A window substring is a contiguous sequence of characters within s. The answer is guaranteed to be unique when one exists. The characters in t may appear more than once, and the window must contain at least as many of each character.

Examples

Example 1

Input: s = "ADOBECODEBANC", t = "ABC"
Output: "BANC"
Explanation: The minimum window substring "BANC" includes 'A', 'B', and 'C' from string t.

Example 2

Input: s = "a", t = "a"
Output: "a"
Explanation: The entire string s is the minimum window.

Example 3

Input: s = "a", t = "aa"
Output: ""
Explanation: Both 'a's from t must be included in the window. Since s only has one 'a', it is impossible and we return an empty string.

Constraints

m == s.length
n == t.length
1 <= m, n <= 10^5
s and t consist of uppercase and lowercase English letters.

Approaches

2 worked solutions ranked from straightforward to optimal — each with intuition, algorithm, complexity, and verified code in C++, Java, Python, and Go.

Approach 1

Brute Force

Intuition

The most direct approach is to check every possible substring of s and determine if it contains all characters of t. For each valid substring, we track the one with the minimum length. To check if a substring contains all characters of t, we compare character frequency counts.

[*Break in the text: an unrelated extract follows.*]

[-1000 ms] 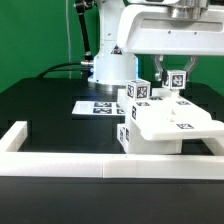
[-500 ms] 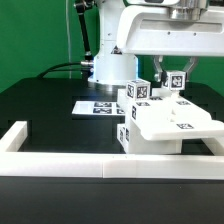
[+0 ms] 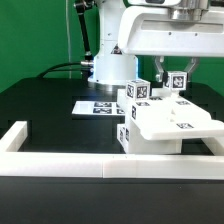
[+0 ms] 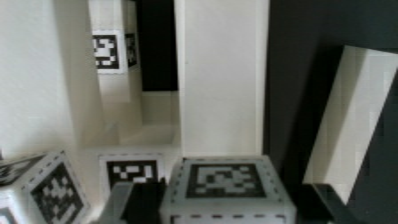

This approach is easy to understand but very slow for large inputs.

Algorithm

Build a frequency map of characters in t.
For each starting index i in s, iterate over each ending index j from i to m - 1.
Maintain a running frequency count of characters in the window [i, j].
Check if the window contains all characters of t by comparing frequency counts.
If valid and the window length is smaller than the current minimum, update the result.
Return the minimum window substring, or an empty string if none was found.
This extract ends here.